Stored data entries
================

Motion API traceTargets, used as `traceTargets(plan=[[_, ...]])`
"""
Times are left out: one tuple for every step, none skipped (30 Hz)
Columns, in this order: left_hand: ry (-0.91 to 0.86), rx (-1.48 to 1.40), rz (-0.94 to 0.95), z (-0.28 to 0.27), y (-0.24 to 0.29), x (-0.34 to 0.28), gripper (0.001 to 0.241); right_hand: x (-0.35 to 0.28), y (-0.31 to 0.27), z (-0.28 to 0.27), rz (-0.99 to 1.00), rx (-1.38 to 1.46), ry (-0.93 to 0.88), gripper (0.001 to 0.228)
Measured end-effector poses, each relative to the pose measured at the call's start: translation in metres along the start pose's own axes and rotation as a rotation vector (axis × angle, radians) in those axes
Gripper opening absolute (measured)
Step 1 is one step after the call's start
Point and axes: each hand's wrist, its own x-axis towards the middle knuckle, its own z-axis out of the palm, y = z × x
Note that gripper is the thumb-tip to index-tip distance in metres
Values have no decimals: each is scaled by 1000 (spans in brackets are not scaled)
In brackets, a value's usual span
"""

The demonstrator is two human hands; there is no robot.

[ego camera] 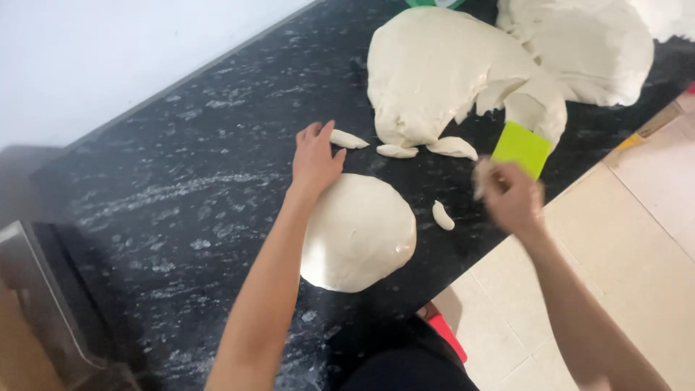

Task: Brushing dough with liquid, then dividing it into smaller portions using a bench scraper and rounding them by hand on a countertop.

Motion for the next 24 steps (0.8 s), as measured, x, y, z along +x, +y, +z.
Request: traceTargets(plan=[[-154,90,4,15,-4,21,73,-16,-8,5,1,9,-139,27],[-154,94,16,24,-6,32,73,-26,-18,8,6,10,-129,27],[-172,117,50,32,-9,42,53,-36,-27,11,-99,-4,-271,39],[-191,138,82,41,-12,53,34,-45,-37,14,-206,-19,-414,50],[-191,140,91,28,6,44,34,-48,-31,22,-202,-20,-406,50],[-294,108,106,14,23,35,36,-52,-26,31,-145,-20,-421,39],[-397,76,121,0,39,25,38,-56,-21,40,-87,-19,-436,30],[-399,81,129,2,48,23,38,-48,-37,33,-81,-16,-428,30],[-403,-25,221,3,57,22,41,-40,-52,25,-44,63,-345,31],[-407,-135,314,4,65,19,43,-33,-68,17,-7,139,-262,33],[-412,-132,323,22,64,20,43,-31,-77,14,0,139,-254,33],[-351,-55,275,39,65,24,41,-24,-85,10,87,224,-261,47],[-289,22,227,56,67,28,41,-18,-92,5,174,309,-268,60],[-289,20,235,60,71,30,41,-18,-92,7,175,306,-260,60],[-317,24,159,65,76,32,45,-18,-92,9,227,343,-216,63],[-348,29,85,72,81,33,50,-19,-89,10,283,381,-170,66],[-350,28,95,74,86,29,50,-18,-87,11,287,378,-161,66],[-355,82,128,76,92,24,45,-16,-83,13,297,398,-147,65],[-358,135,161,79,98,20,40,-13,-79,13,308,419,-132,65],[-357,137,157,62,111,10,40,-10,-70,19,306,421,-136,65],[-405,-27,123,45,126,1,43,-6,-59,24,328,478,-125,59],[-440,-187,90,27,142,-1,46,6,-48,31,340,540,-113,53],[-428,-182,87,25,157,4,46,14,-42,35,328,548,-116,53],[-381,-375,70,24,172,10,49,22,-34,40,477,858,-92,42]])
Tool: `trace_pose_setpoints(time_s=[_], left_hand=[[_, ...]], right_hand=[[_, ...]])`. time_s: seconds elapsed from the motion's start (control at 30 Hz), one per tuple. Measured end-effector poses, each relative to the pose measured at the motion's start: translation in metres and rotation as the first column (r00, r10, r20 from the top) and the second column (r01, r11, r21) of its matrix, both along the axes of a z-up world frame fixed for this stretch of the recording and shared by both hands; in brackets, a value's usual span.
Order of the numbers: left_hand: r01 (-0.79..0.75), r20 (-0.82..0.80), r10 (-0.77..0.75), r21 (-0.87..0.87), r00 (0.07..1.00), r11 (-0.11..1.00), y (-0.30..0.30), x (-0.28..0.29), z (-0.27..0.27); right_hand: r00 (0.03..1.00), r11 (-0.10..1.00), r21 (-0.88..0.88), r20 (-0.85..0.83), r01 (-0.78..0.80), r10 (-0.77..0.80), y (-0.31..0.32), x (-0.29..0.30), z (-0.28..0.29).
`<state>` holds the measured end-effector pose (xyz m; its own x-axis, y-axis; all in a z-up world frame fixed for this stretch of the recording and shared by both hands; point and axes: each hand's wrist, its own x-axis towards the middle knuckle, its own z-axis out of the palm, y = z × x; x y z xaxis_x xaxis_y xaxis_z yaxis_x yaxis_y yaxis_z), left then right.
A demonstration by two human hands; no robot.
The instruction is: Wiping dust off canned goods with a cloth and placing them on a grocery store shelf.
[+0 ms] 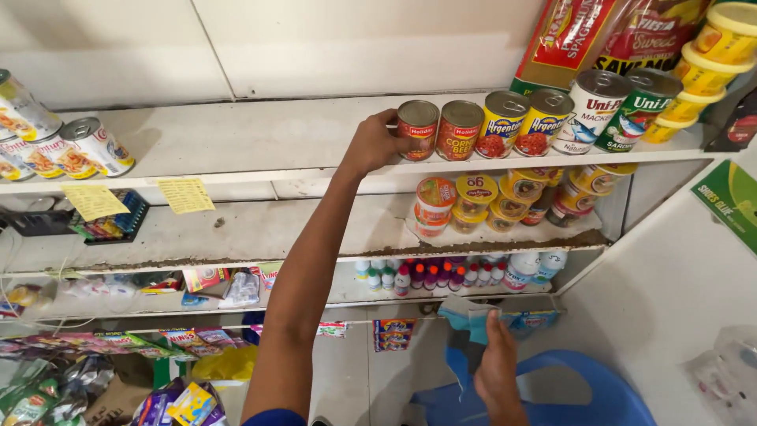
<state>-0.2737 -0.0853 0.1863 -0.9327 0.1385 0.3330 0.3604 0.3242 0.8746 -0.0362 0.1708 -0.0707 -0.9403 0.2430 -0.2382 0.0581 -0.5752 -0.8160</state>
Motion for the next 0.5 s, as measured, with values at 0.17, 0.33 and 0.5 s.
trace_pose_setpoints(time_s=[0.17,0.33,0.5], left_hand=[[0.122,0.015,-0.124,0.104,0.992,0.987,-0.006,-0.005,-0.011],[0.266,-0.049,-0.261,0.192,0.964,0.945,-0.013,-0.013,-0.019],[0.299,-0.017,-0.302,0.206,0.953,0.932,-0.013,-0.012,-0.016]], right_hand=[[0.996,0.999,0.044,0.091,0.006,-0.010,-0.002,0.005,0.011],[1.000,1.000,0.005,0.027,-0.016,0.016,-0.004,0.003,0.006],[0.997,0.999,0.034,0.073,0.008,-0.010,-0.004,-0.001,-0.010]])
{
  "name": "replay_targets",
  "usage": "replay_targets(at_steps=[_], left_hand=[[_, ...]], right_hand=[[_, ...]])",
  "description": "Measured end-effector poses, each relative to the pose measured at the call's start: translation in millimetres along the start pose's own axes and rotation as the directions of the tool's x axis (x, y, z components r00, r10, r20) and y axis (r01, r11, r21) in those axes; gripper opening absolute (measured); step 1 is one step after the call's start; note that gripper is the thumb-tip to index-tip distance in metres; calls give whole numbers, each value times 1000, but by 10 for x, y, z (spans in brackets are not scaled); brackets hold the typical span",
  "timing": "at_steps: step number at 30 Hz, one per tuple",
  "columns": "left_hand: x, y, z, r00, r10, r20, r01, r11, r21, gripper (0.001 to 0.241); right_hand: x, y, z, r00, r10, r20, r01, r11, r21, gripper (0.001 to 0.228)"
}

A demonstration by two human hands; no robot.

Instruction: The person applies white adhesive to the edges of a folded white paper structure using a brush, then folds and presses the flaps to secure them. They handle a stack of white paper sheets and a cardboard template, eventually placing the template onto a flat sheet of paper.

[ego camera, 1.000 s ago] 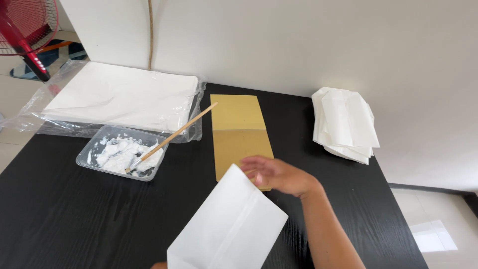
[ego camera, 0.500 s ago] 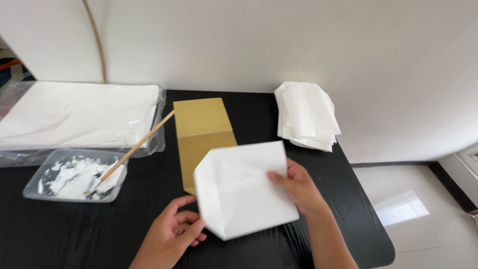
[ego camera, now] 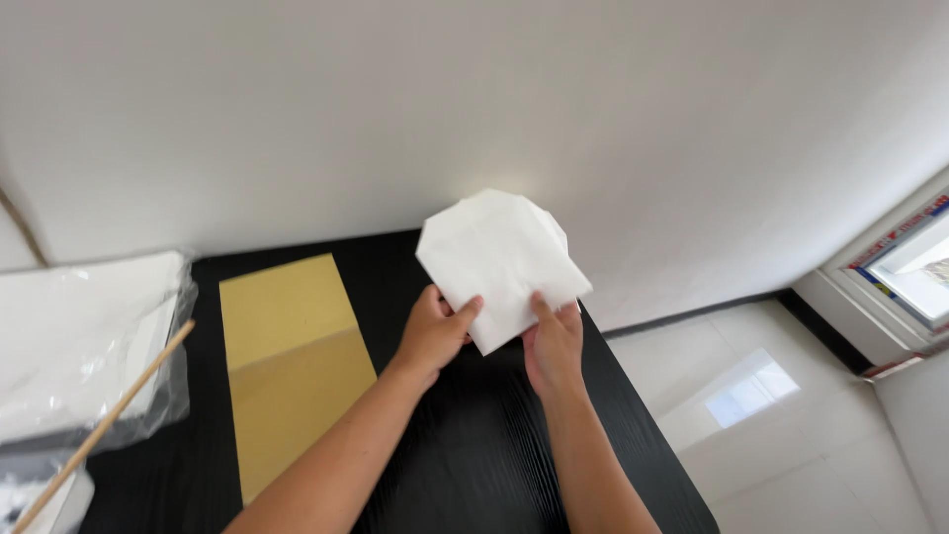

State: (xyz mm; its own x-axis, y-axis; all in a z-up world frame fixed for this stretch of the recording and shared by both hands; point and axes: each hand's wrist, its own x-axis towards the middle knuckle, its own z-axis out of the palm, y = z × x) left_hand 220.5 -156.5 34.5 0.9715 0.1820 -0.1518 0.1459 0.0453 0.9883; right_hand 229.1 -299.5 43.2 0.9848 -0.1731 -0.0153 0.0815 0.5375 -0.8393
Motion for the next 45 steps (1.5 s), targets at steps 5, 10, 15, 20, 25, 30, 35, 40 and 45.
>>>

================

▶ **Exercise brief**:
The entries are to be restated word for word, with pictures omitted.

▶ **Exercise output**:
Motion API traceTargets, used as `traceTargets(plan=[[_, ...]])`
"""
Times are left out: one tuple for every step, none skipped (30 Hz)
Columns, in this order: left_hand: ry (-0.91 to 0.86), rx (-1.48 to 1.40), rz (-0.94 to 0.95), z (-0.28 to 0.27), y (-0.24 to 0.29), x (-0.34 to 0.28), gripper (0.001 to 0.241); right_hand: x (-0.35 to 0.28), y (-0.31 to 0.27), z (-0.28 to 0.27), rz (-0.99 to 1.00), rx (-1.38 to 1.46), ry (-0.93 to 0.88), gripper (0.001 to 0.228)
Measured end-effector poses, each relative to the pose measured at the call's start: translation in metres along the start pose's own axes and rotation as a rotation vector (axis × angle, radians) in those axes
Gripper opening absolute (measured)
Step 1 is one step after the call's start
Point and axes: each hand's wrist, its own x-axis towards the middle knuckle, its own z-axis out of the palm, y = z × x
Note that gripper is the thumb-tip to index-tip distance in metres
Values have no decimals: each is scaled by 1000 (spans in brackets are not scaled)
In brackets, a value's usual span
"""

The demonstrator is two human hands; there is no robot.

[ego camera] 

Task: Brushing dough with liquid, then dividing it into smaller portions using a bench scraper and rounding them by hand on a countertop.

Motion for the next 24 steps (0.8 s), as measured, x, y, z along +x, +y, +z.
Request: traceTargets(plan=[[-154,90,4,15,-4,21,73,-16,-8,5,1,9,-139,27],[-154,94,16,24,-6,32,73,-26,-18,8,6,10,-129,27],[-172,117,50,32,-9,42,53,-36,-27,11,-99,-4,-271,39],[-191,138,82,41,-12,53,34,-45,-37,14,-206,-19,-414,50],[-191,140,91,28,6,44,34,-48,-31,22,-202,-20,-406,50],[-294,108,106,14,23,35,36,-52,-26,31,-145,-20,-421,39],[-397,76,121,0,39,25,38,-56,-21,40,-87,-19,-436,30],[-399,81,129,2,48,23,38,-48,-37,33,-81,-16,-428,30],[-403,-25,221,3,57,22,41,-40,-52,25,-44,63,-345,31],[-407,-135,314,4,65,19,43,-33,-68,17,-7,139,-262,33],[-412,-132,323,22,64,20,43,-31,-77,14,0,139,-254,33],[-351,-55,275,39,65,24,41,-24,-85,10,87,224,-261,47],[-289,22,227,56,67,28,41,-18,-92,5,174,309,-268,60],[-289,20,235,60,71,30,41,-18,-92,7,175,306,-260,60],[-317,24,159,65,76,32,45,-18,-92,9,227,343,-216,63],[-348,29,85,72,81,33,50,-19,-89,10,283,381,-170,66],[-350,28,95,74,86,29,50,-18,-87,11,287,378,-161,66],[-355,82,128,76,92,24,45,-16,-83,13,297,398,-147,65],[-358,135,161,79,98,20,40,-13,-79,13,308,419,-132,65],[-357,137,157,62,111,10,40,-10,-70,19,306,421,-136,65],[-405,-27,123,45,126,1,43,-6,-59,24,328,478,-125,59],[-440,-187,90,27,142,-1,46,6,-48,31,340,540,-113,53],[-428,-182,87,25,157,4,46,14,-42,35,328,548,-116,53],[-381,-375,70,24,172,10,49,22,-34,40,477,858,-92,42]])
Tool: `trace_pose_setpoints(time_s=[_], left_hand=[[_, ...]], right_hand=[[_, ...]])`. time_s: seconds elapsed from the motion's start (control at 30 Hz), one per tuple. Measured end-effector poses, each relative to the pose measured at the motion's start: translation in metres and rotation as the first column (r00, r10, r20 from the top) and the second column (r01, r11, r21) of its matrix, both along the axes of a z-up world frame fixed for this stretch of the recording and shared by both hands; in brackets, a value's usual span.
Order of the numbers: left_hand: r01 (-0.79..0.75), r20 (-0.82..0.80), r10 (-0.77..0.75), r21 (-0.87..0.87), r00 (0.07..1.00), r11 (-0.11..1.00), y (-0.30..0.30), x (-0.28..0.29), z (-0.27..0.27); right_hand: r00 (0.03..1.00), r11 (-0.10..1.00), r21 (-0.88..0.88), r20 (-0.85..0.83), r01 (-0.78..0.80), r10 (-0.77..0.80), y (-0.31..0.32), x (-0.29..0.30), z (-0.28..0.29).
`<state>` holds the measured end-effector pose (xyz m; its own x-axis, y-axis; all in a z-up world frame fixed for this stretch of the recording and shared by both hands; point and axes: each hand's wrist, its own x-axis towards the middle knuckle, its own z-axis out of the palm, y = z × x; x y z xaxis_x xaxis_y xaxis_z yaxis_x yaxis_y yaxis_z), left then right.
A demonstration by two human hands; no robot.
The instruction is: Wiping dust off canned goods with a cloth and placing them on a grocery store shelf.
[+0 ms] 
<state>-0.2737 -0.0853 0.1863 -0.9327 0.1385 0.3330 0.3604 0.3242 0.8746 -0.0362 0.1708 -0.0707 -0.9403 0.2430 -0.2382 0.0581 -0.5752 -0.8160</state>
Motion for the next 0.5 s, as measured, with values at 0.17, 0.33 and 0.5 s.
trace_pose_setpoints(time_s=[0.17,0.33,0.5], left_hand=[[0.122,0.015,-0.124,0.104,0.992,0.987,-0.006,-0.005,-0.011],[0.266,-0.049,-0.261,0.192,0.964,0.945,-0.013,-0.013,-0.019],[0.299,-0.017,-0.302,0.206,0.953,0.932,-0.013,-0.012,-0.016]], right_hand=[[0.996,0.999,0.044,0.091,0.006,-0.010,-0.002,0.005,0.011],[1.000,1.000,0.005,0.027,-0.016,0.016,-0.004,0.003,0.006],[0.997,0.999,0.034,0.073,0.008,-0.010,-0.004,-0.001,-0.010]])
{
  "name": "replay_targets",
  "usage": "replay_targets(at_steps=[_], left_hand=[[_, ...]], right_hand=[[_, ...]])",
  "description": "Measured end-effector poses, each relative to the pose measured at the call's start: translation in millimetres along the start pose's own axes and rotation as the directions of the tool's x axis (x, y, z components r00, r10, r20) and y axis (r01, r11, r21) in those axes; gripper opening absolute (measured); step 1 is one step after the call's start; note that gripper is the thumb-tip to index-tip distance in metres; calls give whole numbers, each value times 1000, but by 10 for x, y, z (spans in brackets are not scaled); brackets hold the typical span",
  "timing": "at_steps: step number at 30 Hz, one per tuple",
  "columns": "left_hand: x, y, z, r00, r10, r20, r01, r11, r21, gripper (0.001 to 0.241); right_hand: x, y, z, r00, r10, r20, r01, r11, r21, gripper (0.001 to 0.228)"
}

A demonstration by two human hands; no robot.

Instruction: The person applies white adhesive to the edges of a folded white paper structure using a brush, then folds and presses the flaps to secure them. They handle a stack of white paper sheets and a cardboard template, eventually placing the template onto a flat sheet of paper.

[ego camera, 1.000 s ago] 
[ego camera, 0.500 s ago] 
[ego camera, now] 

State: (xyz mm; its own x-axis, y-axis; all in a z-up world frame fixed for this stretch of the recording and shared by both hands; point and axes: each hand's wrist, its own x-axis towards the middle knuckle, its own z-axis out of the palm, y = z × x) left_hand 220.5 -156.5 34.5 0.9715 0.1820 -0.1518 0.1459 0.0453 0.9883; right_hand 229.1 -299.5 43.2 0.9848 -0.1731 -0.0153 0.0815 0.5375 -0.8393
Motion for the next 45 steps (1.5 s), targets at steps 5, 10, 15, 20, 25, 30, 35, 40 and 45.
>>>

Nothing further remains in the output.